This PR proposes the addition of a new ConfigMap to be added containing the accessor ids of any tokens that are created by the server-acl-init job.

On a couple occasions now I have found the need to augment the policy of the tokens provisioned by this job but in order to do so one must know the accessor ID of the token that you wish to attach additional roles/policy too. This is due to the fact that the only unique identifier for a token is the accessor id. Armed with only the description, or even the secret itself, one cannot deterministically ascertain what the actual identifier is for a token using the tokens endpoints on the API.

My initial requirement was just to grant read access to agent_prefix for the anonymous token to allow the agent metrics endpoints to be hit without having to expose any real secrets to the daemonset used to monitor these agents. My initial attempt to actually update the anonymous policy failed as I soon found out that the server-acl-init job will overwrite any policy changes (which incidentally I believe is the underlying reason for https://github.com/hashicorp/consul-helm/issues/894). However, given the hard-coded accessor id for the anonymous token it was fairly easy to work around this as one can attach additional policy to a token if you know the id.

I subsequently started looking at Terminating Gateways and found that once again I needed a way to augment the default policy created by the server-acl-init job. From #264

For terminating gateways, users will need to update these created tokens to include permissions to the services they represent. To do this, they should add separate policies or attach service identities to avoid having this job overwrite their configuration.

The Terraform provider proved very useful in granting the ability to create an external node and service, but when it came to augmenting the policy for the terminating gateway token, I could not find any programmatic mechanism to determine the accessor id of the token I needed to augment.

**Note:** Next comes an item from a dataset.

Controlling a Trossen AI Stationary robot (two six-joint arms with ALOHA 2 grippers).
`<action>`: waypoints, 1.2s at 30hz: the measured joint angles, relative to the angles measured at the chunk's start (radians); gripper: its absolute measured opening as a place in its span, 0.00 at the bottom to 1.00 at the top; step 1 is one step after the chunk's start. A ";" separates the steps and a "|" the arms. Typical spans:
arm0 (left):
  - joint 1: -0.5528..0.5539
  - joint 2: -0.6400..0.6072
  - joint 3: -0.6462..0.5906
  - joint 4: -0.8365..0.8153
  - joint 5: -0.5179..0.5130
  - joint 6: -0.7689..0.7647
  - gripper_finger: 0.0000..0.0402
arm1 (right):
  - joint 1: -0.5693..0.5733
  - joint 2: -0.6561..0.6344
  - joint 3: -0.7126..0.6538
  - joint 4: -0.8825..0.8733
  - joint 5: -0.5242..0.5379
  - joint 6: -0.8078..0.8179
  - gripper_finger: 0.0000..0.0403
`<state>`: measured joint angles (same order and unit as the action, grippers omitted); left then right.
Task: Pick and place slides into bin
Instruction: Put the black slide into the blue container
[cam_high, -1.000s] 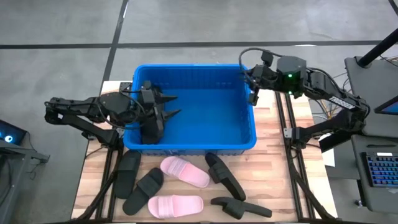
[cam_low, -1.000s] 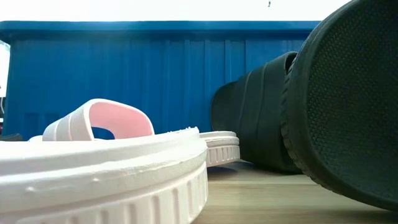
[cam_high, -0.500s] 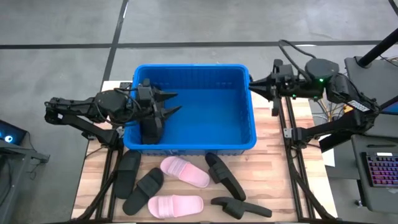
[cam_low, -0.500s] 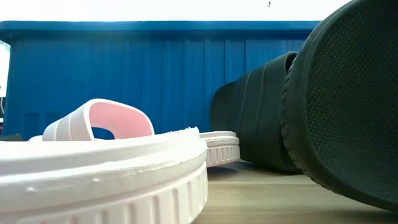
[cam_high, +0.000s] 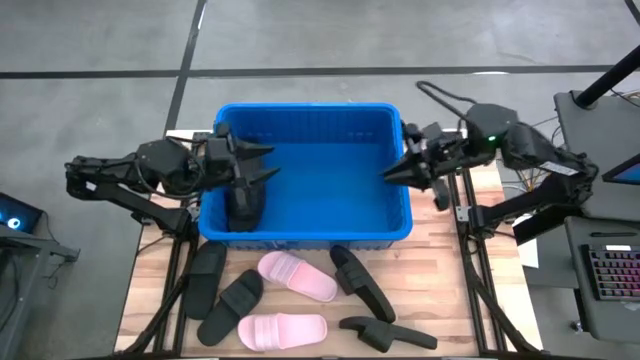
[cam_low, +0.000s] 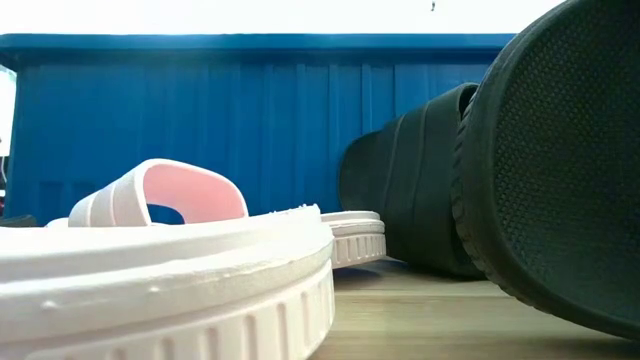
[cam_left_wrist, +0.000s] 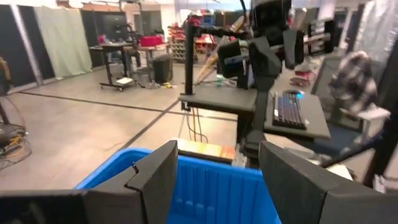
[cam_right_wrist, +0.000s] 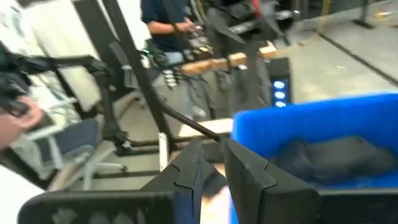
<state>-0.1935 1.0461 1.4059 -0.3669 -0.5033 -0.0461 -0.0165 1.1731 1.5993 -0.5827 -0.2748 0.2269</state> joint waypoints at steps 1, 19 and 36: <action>-0.003 -0.009 -0.002 -0.012 0.014 -0.001 0.53 | 0.003 0.022 0.000 0.040 -0.013 0.013 0.15; -0.031 -0.162 -0.008 -0.159 0.195 -0.044 0.53 | 0.128 0.276 -0.001 0.212 -0.013 0.411 0.46; -0.031 -0.152 -0.022 -0.280 0.178 -0.036 0.53 | 0.523 0.254 0.000 0.240 0.114 0.860 0.44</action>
<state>-0.2245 0.8940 1.3834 -0.6469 -0.3255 -0.0820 0.5061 1.4269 1.5990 -0.3430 -0.1606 1.0871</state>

Given that this process is responsible for the creation of tokens, I figured it could also store the accessor ids somewhere so that these could be referenced by other processes as needed. I have taken the approach of using a single ConfigMap for all tokens but am open to suggestions here.

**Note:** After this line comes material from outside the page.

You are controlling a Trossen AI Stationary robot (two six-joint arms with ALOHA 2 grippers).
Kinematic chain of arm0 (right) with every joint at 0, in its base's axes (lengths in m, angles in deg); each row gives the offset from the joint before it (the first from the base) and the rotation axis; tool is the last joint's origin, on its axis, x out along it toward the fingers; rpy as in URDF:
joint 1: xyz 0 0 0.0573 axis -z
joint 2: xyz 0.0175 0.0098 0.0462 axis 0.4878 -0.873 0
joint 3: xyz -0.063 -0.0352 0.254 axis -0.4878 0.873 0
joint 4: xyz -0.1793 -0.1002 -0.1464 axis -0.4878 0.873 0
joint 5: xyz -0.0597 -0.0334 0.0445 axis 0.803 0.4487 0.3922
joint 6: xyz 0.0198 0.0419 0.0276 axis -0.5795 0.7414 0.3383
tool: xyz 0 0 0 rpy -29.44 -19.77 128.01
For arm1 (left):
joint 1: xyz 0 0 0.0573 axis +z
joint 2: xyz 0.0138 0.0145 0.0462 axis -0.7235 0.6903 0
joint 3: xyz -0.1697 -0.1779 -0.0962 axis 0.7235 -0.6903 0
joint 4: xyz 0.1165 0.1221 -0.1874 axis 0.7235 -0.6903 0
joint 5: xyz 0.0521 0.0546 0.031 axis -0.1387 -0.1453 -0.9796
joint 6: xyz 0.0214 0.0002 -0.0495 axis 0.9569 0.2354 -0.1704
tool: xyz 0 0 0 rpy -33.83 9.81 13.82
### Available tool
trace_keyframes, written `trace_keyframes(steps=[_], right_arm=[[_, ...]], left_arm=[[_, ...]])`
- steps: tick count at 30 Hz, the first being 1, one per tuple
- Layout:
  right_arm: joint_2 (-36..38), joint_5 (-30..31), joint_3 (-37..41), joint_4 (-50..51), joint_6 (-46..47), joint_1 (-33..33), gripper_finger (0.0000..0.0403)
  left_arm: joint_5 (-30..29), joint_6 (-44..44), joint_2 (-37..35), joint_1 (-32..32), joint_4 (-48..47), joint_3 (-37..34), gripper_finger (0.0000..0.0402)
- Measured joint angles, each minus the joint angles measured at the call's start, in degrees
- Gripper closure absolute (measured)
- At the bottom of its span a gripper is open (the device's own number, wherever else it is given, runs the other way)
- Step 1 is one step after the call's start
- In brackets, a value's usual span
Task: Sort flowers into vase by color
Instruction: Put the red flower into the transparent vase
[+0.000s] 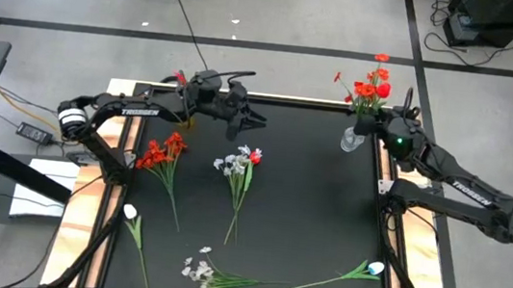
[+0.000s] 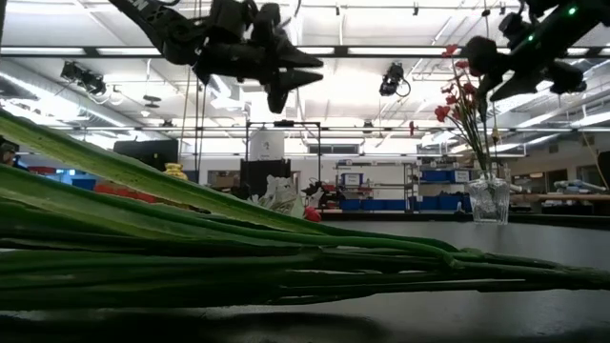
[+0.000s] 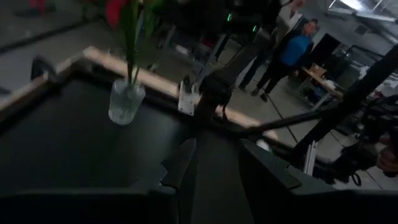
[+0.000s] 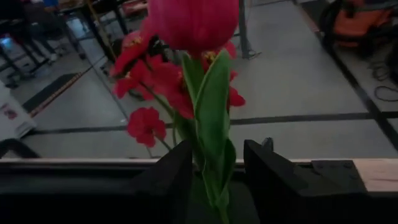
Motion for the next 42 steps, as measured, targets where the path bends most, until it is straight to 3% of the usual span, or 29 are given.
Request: trace_keyframes(steps=[7,14,17,24,33,37,42], right_arm=[[-0.2,-5.5,-5.6,15.1,13.4,0.0,0.0249],[-0.2,-18.8,-7.0,24.7,20.6,0.0,0.0249],[-0.2,-23.4,-7.0,25.5,20.8,-0.1,0.0249],[-0.1,-27.9,-7.0,27.7,20.4,-0.2,0.0249],[-0.1,-42.1,-7.0,30.9,14.9,-0.2,0.0249],[-0.1,-44.7,-6.7,30.8,12.7,-0.2,0.0249],[-0.1,-44.6,-5.1,30.8,11.6,-0.2,0.0249]], left_arm=[[-5.7,3.7,-6.8,0.5,-9.5,0.0,0.0276],[-13.4,4.2,-11.6,-2.3,-23.4,0.0,0.0276],[-17.7,-0.3,-12.5,-3.6,-27.4,0.0,0.0276],[-25.9,-8.5,-14.0,-7.7,-32.4,0.0,0.0276],[-43.8,-18.1,-15.1,-21.3,-44.6,0.0,0.0276],[-50.2,-28.0,-15.2,-26.8,-50.2,0.1,0.0276],[-54.9,-45.7,-15.1,-32.8,-67.0,0.1,0.0276]])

One shortcoming of the approach taken here which I haven't been able to find a way to workaround (again due to the inability to look up a token via the ACL API without knowing the AccessorID) is that only newly created tokens will be added to the ConfigMap and so requires a freshly bootstrapped ACL system.

Also worth noting is that the changes listed here will require an update to be made to the server-acl-init Role in consul-helm (https://github.com/hashicorp/consul-helm/blob/master/templates/server-acl-init-role.yaml) to add:

- apiGroups:
  - ""
  resources:
  - configmaps
  verbs:
  - create
  - get 
  - update

Finally, as a side note, I did also consider the approach of using the controller to actually update the terminating gateway token policy automatically based on the services listed TerminatingGateway config entry (CRD) as this requirement caught me off guard at first (my bad for not reading the documentation thoroughly enough). However, a prerequisite for that would be to have the accessor id of the token available in the first place. So, this PR could even be seen as an enabler for that to happen.

How I've tested this PR:

Code has been built and deployed to a test cluster, existing secrets were deleted successively and and the config map was checked after rerunning the job.

Checklist:

  • [x] Tests added

onematchfox avatar Apr 22 '21 10:04 onematchfox

Hi @onematchfox thank you for the contribution! It seems like you are deploying Consul K8s without Consul Helm and perhaps directly looking to deploy the Consul K8s via Terraform. Could you tell us more why Consul Helm did not work for you after deploying your infrastructure via Terraform? The Consul Helm provider is also a popular choice among the community.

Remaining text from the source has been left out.